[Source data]
◇ ◇ ◇ ◇ ◇

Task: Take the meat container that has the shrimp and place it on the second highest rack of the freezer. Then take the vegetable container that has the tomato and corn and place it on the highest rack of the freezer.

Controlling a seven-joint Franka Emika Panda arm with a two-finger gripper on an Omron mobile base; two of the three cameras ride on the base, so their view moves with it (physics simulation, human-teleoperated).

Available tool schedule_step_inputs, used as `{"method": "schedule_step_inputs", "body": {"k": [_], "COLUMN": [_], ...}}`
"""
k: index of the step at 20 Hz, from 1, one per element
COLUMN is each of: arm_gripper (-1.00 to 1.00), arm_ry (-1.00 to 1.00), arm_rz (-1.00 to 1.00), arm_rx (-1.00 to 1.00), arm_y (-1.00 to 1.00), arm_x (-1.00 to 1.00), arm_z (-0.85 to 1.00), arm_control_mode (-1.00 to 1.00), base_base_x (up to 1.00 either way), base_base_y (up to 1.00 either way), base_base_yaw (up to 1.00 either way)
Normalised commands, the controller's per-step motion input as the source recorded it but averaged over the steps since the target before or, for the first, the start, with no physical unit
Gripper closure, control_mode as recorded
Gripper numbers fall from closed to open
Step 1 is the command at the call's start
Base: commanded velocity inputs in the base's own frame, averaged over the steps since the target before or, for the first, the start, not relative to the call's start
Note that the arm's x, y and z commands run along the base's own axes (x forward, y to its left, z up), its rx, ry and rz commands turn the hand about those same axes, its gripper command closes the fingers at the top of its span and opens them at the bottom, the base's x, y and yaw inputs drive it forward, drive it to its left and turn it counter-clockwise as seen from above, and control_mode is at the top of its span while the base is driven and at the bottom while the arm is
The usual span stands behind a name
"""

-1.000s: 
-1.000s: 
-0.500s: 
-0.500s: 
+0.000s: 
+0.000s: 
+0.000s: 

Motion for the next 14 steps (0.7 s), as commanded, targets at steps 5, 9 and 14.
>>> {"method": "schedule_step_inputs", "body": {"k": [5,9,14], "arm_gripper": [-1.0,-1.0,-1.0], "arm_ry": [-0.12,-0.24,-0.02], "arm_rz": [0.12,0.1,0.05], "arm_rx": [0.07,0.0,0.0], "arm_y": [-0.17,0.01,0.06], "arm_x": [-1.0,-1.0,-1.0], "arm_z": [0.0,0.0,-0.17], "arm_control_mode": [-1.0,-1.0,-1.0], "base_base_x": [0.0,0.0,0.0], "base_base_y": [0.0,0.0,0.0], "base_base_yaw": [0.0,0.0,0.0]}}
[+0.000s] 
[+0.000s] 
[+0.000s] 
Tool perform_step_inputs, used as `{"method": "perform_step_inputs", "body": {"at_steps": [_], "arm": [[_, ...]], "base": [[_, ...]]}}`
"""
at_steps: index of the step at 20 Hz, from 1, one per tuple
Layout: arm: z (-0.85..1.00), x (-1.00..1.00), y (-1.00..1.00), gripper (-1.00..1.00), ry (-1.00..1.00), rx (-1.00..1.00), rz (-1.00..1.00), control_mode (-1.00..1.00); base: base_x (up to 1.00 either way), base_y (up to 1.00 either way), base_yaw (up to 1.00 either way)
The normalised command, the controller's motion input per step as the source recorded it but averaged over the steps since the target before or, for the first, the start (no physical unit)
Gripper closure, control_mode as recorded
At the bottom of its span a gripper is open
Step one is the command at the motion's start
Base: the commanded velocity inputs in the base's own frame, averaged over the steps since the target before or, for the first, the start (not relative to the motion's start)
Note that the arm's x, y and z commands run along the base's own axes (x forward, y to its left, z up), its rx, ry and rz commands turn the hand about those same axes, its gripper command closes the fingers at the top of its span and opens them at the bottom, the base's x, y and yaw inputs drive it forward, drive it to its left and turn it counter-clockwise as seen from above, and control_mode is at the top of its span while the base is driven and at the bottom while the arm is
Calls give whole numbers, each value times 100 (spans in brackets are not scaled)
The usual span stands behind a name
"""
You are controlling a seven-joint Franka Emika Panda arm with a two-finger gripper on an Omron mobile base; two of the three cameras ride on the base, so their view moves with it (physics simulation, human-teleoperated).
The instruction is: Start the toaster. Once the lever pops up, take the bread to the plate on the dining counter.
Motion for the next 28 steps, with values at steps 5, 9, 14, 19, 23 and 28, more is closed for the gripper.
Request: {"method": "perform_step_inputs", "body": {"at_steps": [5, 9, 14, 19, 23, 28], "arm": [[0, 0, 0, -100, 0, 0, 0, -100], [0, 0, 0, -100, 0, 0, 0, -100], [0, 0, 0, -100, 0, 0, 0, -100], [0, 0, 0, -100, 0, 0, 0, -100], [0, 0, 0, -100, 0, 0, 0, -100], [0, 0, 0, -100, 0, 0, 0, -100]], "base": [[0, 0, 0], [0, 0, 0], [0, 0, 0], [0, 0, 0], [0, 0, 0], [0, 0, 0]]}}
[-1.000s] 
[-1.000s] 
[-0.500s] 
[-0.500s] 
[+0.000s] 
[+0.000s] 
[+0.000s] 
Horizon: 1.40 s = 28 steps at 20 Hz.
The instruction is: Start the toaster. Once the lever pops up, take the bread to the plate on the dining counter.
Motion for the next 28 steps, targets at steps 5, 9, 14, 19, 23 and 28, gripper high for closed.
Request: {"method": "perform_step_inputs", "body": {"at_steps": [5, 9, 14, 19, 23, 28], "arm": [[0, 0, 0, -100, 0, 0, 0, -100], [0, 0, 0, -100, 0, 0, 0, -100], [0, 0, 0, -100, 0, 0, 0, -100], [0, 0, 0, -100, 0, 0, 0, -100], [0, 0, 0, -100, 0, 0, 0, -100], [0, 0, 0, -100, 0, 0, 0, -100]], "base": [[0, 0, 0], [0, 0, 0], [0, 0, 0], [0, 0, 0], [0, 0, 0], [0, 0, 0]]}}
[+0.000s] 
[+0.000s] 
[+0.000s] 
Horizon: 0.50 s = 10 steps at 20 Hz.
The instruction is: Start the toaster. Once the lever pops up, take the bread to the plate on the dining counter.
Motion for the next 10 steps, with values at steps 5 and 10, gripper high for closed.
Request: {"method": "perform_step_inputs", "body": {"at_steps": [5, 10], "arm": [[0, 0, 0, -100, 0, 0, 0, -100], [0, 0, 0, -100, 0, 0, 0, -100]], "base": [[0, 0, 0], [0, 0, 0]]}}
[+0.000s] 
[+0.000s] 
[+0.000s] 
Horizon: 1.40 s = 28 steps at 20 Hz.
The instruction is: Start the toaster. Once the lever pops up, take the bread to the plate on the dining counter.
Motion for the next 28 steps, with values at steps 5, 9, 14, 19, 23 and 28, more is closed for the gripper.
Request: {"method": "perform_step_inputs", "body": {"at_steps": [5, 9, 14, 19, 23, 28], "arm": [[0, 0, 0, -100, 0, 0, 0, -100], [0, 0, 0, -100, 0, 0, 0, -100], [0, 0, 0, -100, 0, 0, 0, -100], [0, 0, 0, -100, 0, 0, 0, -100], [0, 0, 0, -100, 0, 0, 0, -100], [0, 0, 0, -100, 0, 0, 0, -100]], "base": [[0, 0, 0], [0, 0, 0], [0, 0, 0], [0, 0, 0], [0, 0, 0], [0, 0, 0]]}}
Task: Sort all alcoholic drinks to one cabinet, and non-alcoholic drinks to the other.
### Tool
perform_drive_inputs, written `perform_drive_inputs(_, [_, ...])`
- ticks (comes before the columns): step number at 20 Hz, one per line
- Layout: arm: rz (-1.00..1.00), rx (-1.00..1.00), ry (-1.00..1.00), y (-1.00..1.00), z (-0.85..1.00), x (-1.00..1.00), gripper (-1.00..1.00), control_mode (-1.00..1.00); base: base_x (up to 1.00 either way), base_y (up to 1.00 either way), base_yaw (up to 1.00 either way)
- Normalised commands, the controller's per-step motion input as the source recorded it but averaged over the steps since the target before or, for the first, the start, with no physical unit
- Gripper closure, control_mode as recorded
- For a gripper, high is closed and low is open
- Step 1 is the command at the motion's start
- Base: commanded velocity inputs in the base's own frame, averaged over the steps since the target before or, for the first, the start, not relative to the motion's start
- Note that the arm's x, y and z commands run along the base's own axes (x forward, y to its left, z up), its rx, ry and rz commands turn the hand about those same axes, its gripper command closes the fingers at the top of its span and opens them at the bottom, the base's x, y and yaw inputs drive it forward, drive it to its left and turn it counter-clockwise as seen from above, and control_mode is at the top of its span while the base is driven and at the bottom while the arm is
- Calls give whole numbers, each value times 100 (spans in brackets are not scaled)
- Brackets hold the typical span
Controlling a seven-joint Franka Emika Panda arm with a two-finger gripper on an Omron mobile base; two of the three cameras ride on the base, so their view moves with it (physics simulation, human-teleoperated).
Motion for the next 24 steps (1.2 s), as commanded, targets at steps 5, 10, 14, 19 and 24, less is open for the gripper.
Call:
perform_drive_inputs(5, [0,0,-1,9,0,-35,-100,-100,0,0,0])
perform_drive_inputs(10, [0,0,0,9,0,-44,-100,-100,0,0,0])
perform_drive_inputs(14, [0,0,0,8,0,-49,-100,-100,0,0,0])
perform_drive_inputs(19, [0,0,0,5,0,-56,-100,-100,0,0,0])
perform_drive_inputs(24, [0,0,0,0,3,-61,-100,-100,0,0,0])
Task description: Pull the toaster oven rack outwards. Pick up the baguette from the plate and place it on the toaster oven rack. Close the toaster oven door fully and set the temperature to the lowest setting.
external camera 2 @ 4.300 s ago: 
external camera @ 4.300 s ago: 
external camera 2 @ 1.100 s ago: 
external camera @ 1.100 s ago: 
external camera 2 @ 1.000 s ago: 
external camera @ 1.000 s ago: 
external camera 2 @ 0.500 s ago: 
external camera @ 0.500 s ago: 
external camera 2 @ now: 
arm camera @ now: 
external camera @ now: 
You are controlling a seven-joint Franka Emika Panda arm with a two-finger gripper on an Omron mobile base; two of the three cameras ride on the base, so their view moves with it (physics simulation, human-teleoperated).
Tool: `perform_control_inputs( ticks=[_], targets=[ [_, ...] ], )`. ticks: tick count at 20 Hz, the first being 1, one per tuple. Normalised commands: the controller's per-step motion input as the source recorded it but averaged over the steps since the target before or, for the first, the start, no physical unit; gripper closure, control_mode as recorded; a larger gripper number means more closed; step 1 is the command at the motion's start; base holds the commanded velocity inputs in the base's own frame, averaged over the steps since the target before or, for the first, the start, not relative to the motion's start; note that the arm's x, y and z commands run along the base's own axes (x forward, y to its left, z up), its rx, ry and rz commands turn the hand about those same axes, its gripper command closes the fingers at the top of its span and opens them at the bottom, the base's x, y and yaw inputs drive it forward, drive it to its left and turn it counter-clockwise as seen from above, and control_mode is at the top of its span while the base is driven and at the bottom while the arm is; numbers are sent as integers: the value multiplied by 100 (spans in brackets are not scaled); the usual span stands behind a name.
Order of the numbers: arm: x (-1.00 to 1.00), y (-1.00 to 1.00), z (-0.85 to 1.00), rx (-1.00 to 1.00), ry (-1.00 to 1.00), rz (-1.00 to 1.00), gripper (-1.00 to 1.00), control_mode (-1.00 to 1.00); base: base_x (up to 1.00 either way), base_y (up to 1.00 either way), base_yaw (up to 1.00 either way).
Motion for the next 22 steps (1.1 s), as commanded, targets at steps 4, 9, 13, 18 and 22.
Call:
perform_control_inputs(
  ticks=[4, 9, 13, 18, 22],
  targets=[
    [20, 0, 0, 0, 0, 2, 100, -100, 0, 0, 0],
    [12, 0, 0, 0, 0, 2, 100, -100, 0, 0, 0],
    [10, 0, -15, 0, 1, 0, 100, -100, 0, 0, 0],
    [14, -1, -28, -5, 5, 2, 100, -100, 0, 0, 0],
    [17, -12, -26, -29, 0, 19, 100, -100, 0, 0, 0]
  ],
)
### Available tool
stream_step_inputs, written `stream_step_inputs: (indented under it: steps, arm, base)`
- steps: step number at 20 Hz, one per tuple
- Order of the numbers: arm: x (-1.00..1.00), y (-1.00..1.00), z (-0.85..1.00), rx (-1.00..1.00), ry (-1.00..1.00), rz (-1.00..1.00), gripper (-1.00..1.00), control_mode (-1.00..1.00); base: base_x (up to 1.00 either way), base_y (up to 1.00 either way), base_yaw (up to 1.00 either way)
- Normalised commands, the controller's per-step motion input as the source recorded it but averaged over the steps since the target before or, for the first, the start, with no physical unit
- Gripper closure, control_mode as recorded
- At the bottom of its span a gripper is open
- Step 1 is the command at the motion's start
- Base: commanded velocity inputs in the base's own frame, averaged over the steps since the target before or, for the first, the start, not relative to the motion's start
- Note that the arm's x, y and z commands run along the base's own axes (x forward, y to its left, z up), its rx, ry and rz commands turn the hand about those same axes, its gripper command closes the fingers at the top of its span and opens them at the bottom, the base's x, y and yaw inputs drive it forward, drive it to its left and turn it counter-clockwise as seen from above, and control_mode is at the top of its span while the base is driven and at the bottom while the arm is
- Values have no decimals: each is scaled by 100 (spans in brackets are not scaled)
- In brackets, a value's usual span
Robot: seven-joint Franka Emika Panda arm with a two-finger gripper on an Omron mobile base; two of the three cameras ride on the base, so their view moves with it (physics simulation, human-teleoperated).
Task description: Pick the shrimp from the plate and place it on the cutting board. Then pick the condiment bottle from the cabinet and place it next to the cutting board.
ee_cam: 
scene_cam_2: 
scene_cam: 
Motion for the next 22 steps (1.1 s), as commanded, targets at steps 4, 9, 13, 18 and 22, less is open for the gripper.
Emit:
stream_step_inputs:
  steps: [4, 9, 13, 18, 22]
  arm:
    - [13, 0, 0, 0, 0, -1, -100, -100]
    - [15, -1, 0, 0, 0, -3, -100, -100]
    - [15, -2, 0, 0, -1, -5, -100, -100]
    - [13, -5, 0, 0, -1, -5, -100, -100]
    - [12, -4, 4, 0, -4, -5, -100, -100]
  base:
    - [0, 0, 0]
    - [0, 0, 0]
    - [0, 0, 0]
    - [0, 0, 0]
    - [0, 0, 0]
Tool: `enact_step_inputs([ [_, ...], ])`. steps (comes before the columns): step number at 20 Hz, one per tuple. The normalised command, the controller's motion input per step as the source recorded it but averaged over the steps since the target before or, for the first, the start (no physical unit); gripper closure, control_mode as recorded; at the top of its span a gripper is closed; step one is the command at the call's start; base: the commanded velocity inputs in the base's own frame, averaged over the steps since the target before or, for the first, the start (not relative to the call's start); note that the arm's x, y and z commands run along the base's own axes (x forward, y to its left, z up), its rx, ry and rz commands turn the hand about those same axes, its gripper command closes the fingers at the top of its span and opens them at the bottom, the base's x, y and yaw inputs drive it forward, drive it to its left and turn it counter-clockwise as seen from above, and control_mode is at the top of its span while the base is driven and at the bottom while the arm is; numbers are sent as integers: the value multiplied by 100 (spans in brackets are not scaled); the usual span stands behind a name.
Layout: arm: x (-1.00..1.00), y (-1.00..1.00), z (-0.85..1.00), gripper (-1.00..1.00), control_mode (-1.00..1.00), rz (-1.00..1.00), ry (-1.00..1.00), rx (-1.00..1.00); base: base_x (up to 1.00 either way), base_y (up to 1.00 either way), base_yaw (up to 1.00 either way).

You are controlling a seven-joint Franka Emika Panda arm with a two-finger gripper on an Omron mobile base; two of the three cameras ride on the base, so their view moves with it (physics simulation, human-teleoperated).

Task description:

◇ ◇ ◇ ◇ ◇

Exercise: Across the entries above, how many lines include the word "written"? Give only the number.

Solution: 2